__WORK TO COMPLETE__. Output every entry exactly as written.

__SOURCE RECORDS__.
-=-=-=-=-

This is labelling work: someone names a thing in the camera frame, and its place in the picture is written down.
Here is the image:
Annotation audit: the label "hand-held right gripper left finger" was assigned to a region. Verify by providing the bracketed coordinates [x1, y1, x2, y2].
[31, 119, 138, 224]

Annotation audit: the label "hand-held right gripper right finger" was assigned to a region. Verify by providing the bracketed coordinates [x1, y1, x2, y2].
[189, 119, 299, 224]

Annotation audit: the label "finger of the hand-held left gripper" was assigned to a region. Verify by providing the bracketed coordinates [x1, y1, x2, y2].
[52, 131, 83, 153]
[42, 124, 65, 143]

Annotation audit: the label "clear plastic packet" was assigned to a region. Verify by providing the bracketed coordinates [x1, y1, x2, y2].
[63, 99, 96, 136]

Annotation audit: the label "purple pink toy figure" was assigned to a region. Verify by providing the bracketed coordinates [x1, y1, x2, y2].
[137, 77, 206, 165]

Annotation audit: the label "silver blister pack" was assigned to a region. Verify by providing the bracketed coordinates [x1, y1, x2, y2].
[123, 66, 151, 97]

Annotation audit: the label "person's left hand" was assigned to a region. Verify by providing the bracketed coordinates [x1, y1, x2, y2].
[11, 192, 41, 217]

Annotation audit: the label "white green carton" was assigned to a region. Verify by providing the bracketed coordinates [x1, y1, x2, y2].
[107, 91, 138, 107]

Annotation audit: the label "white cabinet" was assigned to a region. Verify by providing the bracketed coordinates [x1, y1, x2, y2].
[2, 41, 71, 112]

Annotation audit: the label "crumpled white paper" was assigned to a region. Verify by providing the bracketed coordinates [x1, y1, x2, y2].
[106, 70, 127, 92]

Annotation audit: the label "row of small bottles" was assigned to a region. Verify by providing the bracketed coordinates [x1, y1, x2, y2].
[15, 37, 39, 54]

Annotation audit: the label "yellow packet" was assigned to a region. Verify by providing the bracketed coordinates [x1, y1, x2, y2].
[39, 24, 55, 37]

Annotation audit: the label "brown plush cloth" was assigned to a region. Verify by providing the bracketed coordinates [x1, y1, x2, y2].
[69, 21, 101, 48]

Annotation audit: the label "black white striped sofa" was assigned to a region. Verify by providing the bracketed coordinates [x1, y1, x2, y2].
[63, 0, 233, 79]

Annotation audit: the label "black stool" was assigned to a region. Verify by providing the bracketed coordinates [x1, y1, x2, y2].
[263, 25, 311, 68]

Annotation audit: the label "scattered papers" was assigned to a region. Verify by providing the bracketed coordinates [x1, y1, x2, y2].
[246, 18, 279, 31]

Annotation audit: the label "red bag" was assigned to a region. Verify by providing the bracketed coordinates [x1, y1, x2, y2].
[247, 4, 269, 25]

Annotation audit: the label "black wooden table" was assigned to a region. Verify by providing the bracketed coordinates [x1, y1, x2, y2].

-=-=-=-=-

__SOLUTION TO THE EXERCISE__.
This is labelling work: someone names a thing in the camera frame, and its place in the picture is written down.
Here is the image:
Annotation audit: the label "hand-held right gripper left finger" was assigned to a region. Verify by providing the bracketed coordinates [x1, y1, x2, y2].
[31, 119, 138, 224]

Annotation audit: the label "hand-held right gripper right finger" was assigned to a region. Verify by providing the bracketed coordinates [x1, y1, x2, y2].
[189, 119, 299, 224]

Annotation audit: the label "finger of the hand-held left gripper" was assigned to a region. Verify by providing the bracketed coordinates [x1, y1, x2, y2].
[52, 131, 83, 153]
[42, 124, 65, 143]

Annotation audit: the label "clear plastic packet" was assigned to a region. Verify by providing the bracketed coordinates [x1, y1, x2, y2].
[63, 99, 96, 136]

Annotation audit: the label "purple pink toy figure" was assigned to a region. Verify by providing the bracketed coordinates [x1, y1, x2, y2].
[137, 77, 206, 165]

Annotation audit: the label "silver blister pack" was assigned to a region. Verify by providing the bracketed coordinates [x1, y1, x2, y2].
[123, 66, 151, 97]

Annotation audit: the label "person's left hand" was assigned to a region. Verify by providing the bracketed coordinates [x1, y1, x2, y2].
[11, 192, 41, 217]

Annotation audit: the label "white green carton" was assigned to a region. Verify by providing the bracketed coordinates [x1, y1, x2, y2].
[107, 91, 138, 107]

Annotation audit: the label "white cabinet" was assigned to a region. Verify by providing the bracketed coordinates [x1, y1, x2, y2].
[2, 41, 71, 112]

Annotation audit: the label "crumpled white paper" was assigned to a region. Verify by providing the bracketed coordinates [x1, y1, x2, y2].
[106, 70, 127, 92]

Annotation audit: the label "row of small bottles" was assigned to a region. Verify by providing the bracketed coordinates [x1, y1, x2, y2].
[15, 37, 39, 54]

Annotation audit: the label "yellow packet" was assigned to a region. Verify by providing the bracketed coordinates [x1, y1, x2, y2].
[39, 24, 55, 37]

Annotation audit: the label "brown plush cloth" was assigned to a region. Verify by providing the bracketed coordinates [x1, y1, x2, y2].
[69, 21, 101, 48]

Annotation audit: the label "black white striped sofa" was assigned to a region. Verify by providing the bracketed coordinates [x1, y1, x2, y2].
[63, 0, 233, 79]

Annotation audit: the label "black stool" was assigned to a region. Verify by providing the bracketed coordinates [x1, y1, x2, y2].
[263, 25, 311, 68]

Annotation audit: the label "scattered papers" was assigned to a region. Verify by providing the bracketed coordinates [x1, y1, x2, y2].
[246, 18, 279, 31]

Annotation audit: the label "red bag" was assigned to a region. Verify by providing the bracketed coordinates [x1, y1, x2, y2].
[247, 4, 269, 25]

Annotation audit: the label "black wooden table" was assigned to a region. Verify by providing the bracketed coordinates [x1, y1, x2, y2].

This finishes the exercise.